Matthew 26:3 — “The Chief Priests and the Elders” versus Additions of “Scribes” or “Pharisees”

The main line, supported by P45, Sinaiticus (א), Alexandrinus (A), Vaticanus (B), Bezae (D), Regius (L), Koridethi (Θ), 0293, and the f1 cluster, reads οἱ ἀρχιερεῖς καὶ οἱ πρεσβύτεροι, “the chief priests and the elders.” This is the wording Matthew repeats when identifying the responsible leadership for the plot against Jesus throughout the passion narrative (26:14; 27:1; 28:12). Later additions introduced either “the scribes” or “the Pharisees,” producing fuller titles like “the chief priests and the scribes and the elders,” or “the chief priests and the Pharisees.” These expansions are predictable: the triad “chief priests, scribes, and elders” is formulaic elsewhere; likewise, “chief priests and the Pharisees” occurs in Johannine narrative. The weight of early Alexandrian testimony, coupled with Matthew’s own preference for “chief priests and elders” in the passion material, secure the shorter reading as original. The variants are harmonizing and explanatory, not primitive.

Matthew 26:7 — βαρυτίμου or πολυτίμου?

The adjective describing the ointment is either βαρυτίμου (“very precious,” “of great value”) or the more common πολυτίμου (“costly”). Early Alexandrian witnesses (notably B) and the late-antique uncial 0239 attest βαρυτίμου, while other strong witnesses (א A D L and others) read πολυτίμου. The internal and external indicators converge. Externally, the more unusual βαρυτίμου stands early.

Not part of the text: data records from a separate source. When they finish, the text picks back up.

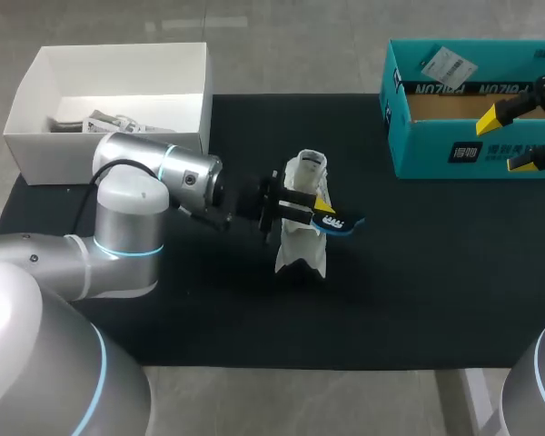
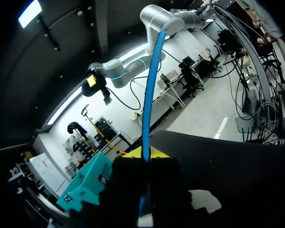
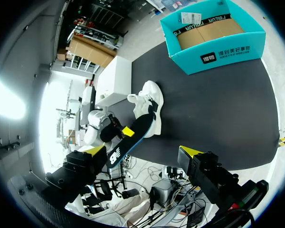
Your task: Take the shoe out of the shoebox, open the shoe tongue, remove and reinsert the insole, then place the shoe into the shoebox
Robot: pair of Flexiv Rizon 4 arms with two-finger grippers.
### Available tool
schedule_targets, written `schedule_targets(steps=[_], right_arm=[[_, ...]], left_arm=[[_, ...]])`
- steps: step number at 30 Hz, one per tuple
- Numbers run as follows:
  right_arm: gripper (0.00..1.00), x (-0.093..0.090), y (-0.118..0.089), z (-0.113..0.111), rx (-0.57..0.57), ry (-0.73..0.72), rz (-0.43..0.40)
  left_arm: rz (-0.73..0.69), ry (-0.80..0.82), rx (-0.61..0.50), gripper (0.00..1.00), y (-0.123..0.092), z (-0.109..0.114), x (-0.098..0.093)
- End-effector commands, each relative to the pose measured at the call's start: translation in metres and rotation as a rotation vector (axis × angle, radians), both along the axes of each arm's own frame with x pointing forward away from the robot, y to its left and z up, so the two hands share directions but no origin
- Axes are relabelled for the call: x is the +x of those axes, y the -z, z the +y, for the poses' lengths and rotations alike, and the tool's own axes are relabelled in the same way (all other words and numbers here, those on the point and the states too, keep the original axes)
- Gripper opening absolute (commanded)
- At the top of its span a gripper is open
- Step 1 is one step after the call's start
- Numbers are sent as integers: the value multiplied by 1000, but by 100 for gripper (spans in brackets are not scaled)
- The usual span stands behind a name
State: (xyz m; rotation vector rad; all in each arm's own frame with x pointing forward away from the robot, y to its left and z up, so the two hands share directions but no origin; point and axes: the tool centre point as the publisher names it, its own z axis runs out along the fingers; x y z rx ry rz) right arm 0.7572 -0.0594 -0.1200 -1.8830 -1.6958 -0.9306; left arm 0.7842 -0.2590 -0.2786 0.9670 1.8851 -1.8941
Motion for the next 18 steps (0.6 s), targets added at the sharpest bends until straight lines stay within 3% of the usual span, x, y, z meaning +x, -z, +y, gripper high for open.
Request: schedule_targets(steps=[1,18], right_arm=[[100,1,0,1,-2,1,2],[100,1,0,1,-2,1,2]], left_arm=[[3,-7,5,0,4,-2,3],[29,-41,13,0,14,2,11]])
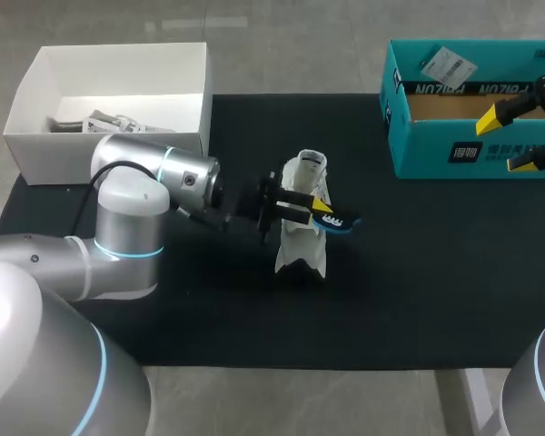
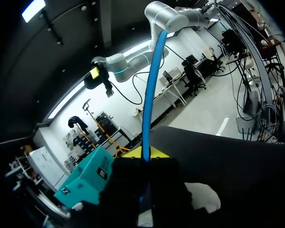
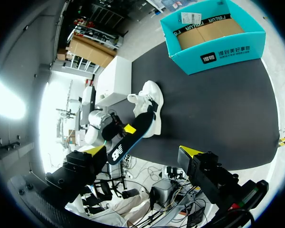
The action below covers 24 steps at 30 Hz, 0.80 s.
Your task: Take the shoe out of the shoebox, open the shoe tongue, remove and reinsert the insole, then place the shoe into the shoebox
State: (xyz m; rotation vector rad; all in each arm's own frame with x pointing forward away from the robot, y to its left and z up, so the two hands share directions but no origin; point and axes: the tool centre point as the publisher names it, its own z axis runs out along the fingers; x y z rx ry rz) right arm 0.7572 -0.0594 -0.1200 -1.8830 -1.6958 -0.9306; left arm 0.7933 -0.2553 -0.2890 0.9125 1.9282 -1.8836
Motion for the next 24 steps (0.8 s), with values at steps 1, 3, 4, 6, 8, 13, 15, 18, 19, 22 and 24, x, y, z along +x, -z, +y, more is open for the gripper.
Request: schedule_targets(steps=[1,3,4,6,8,13,15,18,19,22,24], right_arm=[[100,1,0,1,-2,1,2],[100,1,0,1,-2,1,2],[100,1,0,1,-2,1,2],[100,1,0,1,-2,1,2],[100,1,0,1,-2,1,2],[100,1,0,1,-2,1,2],[100,1,0,1,-2,1,2],[100,1,0,1,-2,1,2],[100,1,0,1,-2,1,2],[100,1,0,1,-2,1,2],[100,1,0,1,-2,1,2]], left_arm=[[-1,-10,-9,0,4,-2,3],[1,-15,-15,0,4,-2,4],[1,-15,-16,0,4,-2,4],[-6,-7,-26,0,0,-2,1],[-11,2,-38,0,-5,0,-4],[-46,20,-72,0,-19,6,-16],[-59,26,-76,0,-24,8,-20],[-79,30,-84,0,-29,10,-24],[-76,33,-87,0,-31,11,-24],[-79,36,-95,0,-33,11,-25],[-79,36,-97,0,-33,11,-24]])
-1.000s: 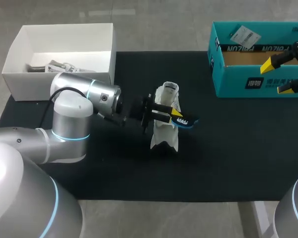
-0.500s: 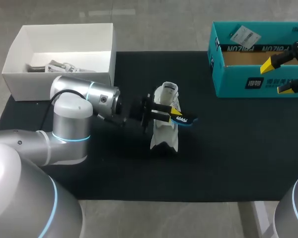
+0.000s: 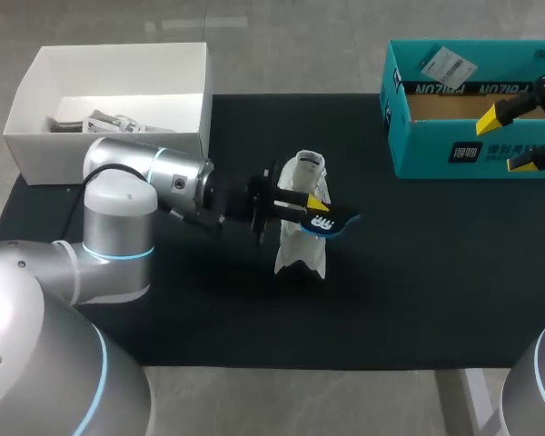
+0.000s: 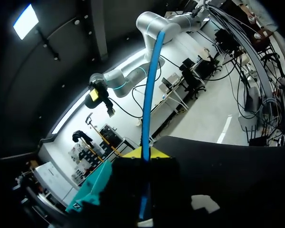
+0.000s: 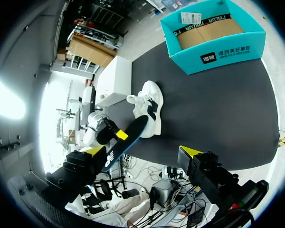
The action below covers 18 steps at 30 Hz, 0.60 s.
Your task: Take the shoe out of the shoebox, open the shoe tongue, remove and reinsert the insole, then place the shoe into the shoebox
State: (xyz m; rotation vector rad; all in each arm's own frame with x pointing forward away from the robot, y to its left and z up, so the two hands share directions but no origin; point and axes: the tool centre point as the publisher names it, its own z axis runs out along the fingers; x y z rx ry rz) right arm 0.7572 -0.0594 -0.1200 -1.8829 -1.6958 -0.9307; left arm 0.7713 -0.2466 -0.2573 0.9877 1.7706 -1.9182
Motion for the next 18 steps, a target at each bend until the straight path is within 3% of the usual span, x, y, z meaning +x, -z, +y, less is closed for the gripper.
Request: schedule_targets(steps=[1,18], right_arm=[[100,1,0,1,-2,1,2],[100,1,0,1,-2,1,2]], left_arm=[[-2,-6,0,0,0,1,-1],[51,-40,23,0,24,-15,19]])
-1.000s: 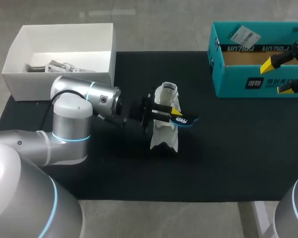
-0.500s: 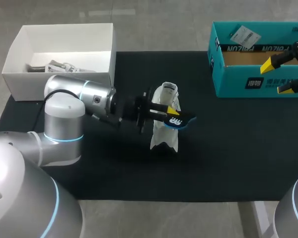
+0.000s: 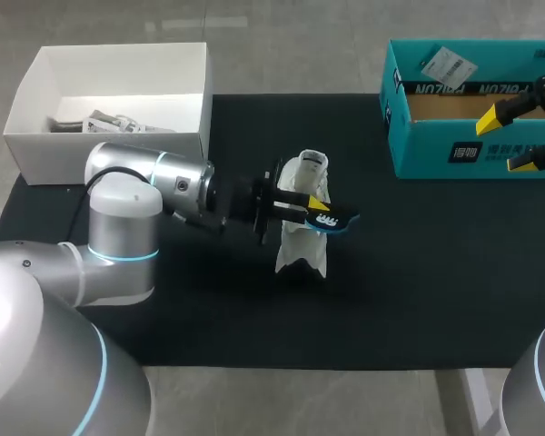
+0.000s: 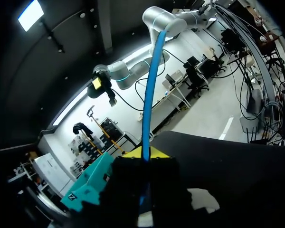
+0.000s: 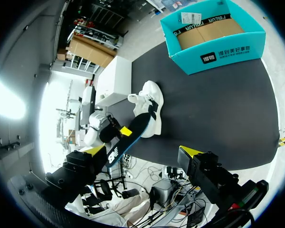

Internally, scribes tend to normalize rare words to common vocabulary; here, the Johannine parallel in John 12:3 uses πολυτίμου, creating explicit harmonization pressure on Matthew. The rarer adjective, supported by high-quality Alexandrian evidence, best explains the rise of the more common term by assimilation to the parallel. Therefore βαρυτίμου is authentic, and the shift to πολυτίμου is secondary pedagogical smoothing.

Matthew 26:14 — “Judas Iscariot” or “Judas Scarioth”?

The form Ἰούδας Ἰσκαριώτης dominates the early tradition, and crucially P64+67 (150–175 C.E.) supports this, making it the earliest extant witness to the standard form. A minority reads Ἰούδας Σκαριώτης (D Θvid). Interchanges between Ἰσκαριώτης and Σκαριώτης are well known in the tradition; the latter is a phonetic simplification. Given the early papyrus support for Ἰσκαριώτης and its dominance in Alexandrian witnesses, “Iscariot” is original here, with “Scarioth” a sporadic orthographic variant.

Matthew 26:20 — “The Twelve” or “The Twelve Disciples”?

Two forms compete: τῶν δώδεκα (“the Twelve”) versus τῶν δώδεκα μαθητῶν (“the twelve disciples”). Early witnesses P37 and P45 attest the shorter form; line-length and layout show that μαθητῶν could not have been present in these papyri. Vaticanus (B) and Bezae (D) also favor the shorter reading, while א A L W Δ Θ 33 read the expanded phrase. Before NA26, the longer reading stood in the critical text; the papyrological evidence necessitated revision. Externally, the earliest line is concise. Internally, the addition of μαθητῶν clarifies for readers that “the Twelve” are the disciples; this is explanatory redundancy common in later hands and aligns with the tendency in Matthew’s passion narrative to insert clarifying glosses in Byzantine-leaning witnesses. The original is “the Twelve.”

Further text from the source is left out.